Ejercicios libres, imaginarios
Reímos frente a un dulce dibujo de
niños y abuelos, que se los ve regresando, tras bailar en escaleras que llevan
al sol polarizado por las nubes. Han corrido elevados, en el eco de mimos de
los pájaros logrando verlos a todos juntos, en los caminos de cintas violetas,
en lluvias amarillas (alucinaste y misteriosa), transformados luego en sombras descendentes
dentro de jaulas, acurrucados en metales, piedras (duendes paridos); pequeños habitantes
camuflados con penachos. La aurora somnolienta que transcurra escondida entre
puertas transparentes; en cuevas vacías
sin ojos, sin alma, sopla e inflaman presurosas gotas de espejos coralinos.

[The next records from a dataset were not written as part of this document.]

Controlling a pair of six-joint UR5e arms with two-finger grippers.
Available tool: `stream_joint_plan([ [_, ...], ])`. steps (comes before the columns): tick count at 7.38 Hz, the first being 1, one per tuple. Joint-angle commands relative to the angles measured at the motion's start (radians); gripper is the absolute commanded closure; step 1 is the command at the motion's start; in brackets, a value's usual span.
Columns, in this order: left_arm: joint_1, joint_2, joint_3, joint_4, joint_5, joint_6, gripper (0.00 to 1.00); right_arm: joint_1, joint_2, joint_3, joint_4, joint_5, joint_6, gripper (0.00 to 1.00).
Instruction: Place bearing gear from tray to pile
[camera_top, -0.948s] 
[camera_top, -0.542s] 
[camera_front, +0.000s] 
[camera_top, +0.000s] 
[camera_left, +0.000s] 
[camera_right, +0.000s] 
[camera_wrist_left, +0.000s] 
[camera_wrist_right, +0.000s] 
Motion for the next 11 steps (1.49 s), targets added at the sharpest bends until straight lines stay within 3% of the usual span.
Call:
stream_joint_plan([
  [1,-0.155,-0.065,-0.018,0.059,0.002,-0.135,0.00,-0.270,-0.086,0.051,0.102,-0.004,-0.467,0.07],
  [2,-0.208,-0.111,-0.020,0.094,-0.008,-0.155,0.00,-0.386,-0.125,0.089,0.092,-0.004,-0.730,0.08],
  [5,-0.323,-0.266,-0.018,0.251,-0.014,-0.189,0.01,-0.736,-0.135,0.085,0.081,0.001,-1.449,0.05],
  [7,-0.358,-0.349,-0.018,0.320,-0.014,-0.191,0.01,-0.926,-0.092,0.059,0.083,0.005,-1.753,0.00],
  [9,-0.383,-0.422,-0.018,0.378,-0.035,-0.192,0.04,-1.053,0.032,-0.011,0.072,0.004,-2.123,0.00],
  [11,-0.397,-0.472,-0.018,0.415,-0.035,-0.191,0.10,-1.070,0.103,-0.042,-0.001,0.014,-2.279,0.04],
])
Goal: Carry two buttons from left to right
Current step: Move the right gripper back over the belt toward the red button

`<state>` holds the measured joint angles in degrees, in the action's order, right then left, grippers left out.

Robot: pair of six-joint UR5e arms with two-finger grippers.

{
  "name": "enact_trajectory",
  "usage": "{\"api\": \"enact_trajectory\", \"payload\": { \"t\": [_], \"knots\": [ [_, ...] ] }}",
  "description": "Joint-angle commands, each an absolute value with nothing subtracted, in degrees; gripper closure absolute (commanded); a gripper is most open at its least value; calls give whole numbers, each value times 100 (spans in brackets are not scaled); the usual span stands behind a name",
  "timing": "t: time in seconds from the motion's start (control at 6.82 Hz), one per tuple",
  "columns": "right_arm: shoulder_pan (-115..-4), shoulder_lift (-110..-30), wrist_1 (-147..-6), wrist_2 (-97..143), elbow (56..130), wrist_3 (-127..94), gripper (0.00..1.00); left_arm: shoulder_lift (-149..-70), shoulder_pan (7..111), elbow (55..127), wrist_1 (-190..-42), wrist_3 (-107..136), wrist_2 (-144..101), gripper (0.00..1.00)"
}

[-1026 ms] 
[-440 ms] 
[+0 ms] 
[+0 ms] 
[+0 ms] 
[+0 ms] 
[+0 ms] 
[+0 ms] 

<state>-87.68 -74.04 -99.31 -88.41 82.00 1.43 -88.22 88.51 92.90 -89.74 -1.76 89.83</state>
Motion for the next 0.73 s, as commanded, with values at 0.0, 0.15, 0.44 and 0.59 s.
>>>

Están sorprendidos en el remplazo de peces multicolores, caribeños; que
observan expectantes en los surcos hambrientos de lo incomprensible. Ven marcas
horadadas, frenéticas y un barro celeste
de mares profundos, olas acartonadas por sal. Paredes que forman diques,
charcos absurdos en la playa, que esperan ansiosos el agua dulce, protectora, o
con la escarcha absurda que silencia el fuego de los vientos que acompañan la
tormenta. Mira, observa negros nubarrones que disfrazan un sonido eléctrico y los
niños en algarabía natural elevan cometas
que se asoman convertidas en rayos
y centellas, que atraen energías prestadas por el cosmos cercano y dramático.
Los abuelos tiernos y con años color de tiempo hacen una parodia de su cuerpo
marrón y arrugado.
¡Y por fin el agua dulce! Un
carnaval embrujado que despierta la conciencia y domina el ansia de verdad. Un
éxtasis se despliega entre la sombra y la canícula. Los ancianos se hacen
barro, los niños se hacen ángeles y vuelan como las cometas a las altas crestas
de los nubarrones. Y ahora sí, juegan a la felicidad eterna.